• **About this task**:
Lines with the word "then" are the answer; copy each of them from the data below.

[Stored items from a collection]
● ● ● ●
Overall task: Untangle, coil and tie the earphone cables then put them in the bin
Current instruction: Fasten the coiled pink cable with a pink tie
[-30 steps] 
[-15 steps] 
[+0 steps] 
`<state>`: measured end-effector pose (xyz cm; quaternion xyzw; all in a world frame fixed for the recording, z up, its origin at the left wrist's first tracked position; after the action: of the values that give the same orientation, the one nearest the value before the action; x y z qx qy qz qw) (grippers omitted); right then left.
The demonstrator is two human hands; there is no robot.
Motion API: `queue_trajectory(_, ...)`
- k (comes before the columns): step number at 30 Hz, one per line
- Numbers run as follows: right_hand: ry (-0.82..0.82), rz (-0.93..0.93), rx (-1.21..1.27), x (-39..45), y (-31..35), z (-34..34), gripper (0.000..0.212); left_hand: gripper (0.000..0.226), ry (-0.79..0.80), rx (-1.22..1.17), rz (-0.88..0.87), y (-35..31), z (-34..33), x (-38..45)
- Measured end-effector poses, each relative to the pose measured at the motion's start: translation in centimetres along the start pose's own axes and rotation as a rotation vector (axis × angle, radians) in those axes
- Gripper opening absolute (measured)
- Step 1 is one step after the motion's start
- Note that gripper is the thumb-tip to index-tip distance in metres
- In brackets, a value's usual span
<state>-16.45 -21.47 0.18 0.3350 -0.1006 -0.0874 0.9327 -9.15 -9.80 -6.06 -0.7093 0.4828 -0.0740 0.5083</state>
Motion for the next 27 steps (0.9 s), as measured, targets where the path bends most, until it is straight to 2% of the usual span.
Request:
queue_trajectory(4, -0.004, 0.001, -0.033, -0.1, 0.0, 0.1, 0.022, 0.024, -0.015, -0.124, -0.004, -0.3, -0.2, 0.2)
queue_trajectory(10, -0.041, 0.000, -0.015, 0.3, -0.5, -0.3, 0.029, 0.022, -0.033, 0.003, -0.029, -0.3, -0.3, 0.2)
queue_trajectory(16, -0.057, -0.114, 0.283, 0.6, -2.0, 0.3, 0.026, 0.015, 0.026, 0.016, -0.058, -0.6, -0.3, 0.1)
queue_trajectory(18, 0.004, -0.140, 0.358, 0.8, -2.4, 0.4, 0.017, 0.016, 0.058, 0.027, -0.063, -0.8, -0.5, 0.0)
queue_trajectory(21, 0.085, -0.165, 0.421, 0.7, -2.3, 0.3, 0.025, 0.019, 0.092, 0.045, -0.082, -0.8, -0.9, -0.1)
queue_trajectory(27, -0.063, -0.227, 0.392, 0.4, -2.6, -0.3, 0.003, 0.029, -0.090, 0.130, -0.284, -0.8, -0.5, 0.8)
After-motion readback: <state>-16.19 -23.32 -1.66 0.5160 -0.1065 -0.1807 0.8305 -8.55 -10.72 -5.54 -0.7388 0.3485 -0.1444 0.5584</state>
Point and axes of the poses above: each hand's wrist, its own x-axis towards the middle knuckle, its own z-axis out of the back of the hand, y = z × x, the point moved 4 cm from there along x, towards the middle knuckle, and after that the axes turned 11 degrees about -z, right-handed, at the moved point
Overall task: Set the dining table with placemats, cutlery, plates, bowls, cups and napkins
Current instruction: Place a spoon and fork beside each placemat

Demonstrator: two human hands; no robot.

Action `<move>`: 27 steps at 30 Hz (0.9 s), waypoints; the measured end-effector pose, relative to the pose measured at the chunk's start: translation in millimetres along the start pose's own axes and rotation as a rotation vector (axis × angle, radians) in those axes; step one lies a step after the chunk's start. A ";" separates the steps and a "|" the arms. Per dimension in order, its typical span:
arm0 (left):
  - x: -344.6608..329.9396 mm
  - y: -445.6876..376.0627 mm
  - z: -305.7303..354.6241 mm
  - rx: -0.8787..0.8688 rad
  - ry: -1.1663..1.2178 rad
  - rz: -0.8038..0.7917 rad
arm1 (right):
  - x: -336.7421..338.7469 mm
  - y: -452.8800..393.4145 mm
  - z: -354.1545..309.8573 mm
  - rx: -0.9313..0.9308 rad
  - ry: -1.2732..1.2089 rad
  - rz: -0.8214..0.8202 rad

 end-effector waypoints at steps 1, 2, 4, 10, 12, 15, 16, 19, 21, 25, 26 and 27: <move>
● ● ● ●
• **Completed exercise**:
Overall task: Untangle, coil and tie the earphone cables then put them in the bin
`<state>`: measured end-effector pose (xyz cm; quaternion xyzw; all in a world frame fixed for the recording, z up, its origin at the left wrist's first tracked position; after the action: of the values that give the same orientation, the one nearest the value before the action; x y z qx qy qz qw) (grippers omitted); right then left.

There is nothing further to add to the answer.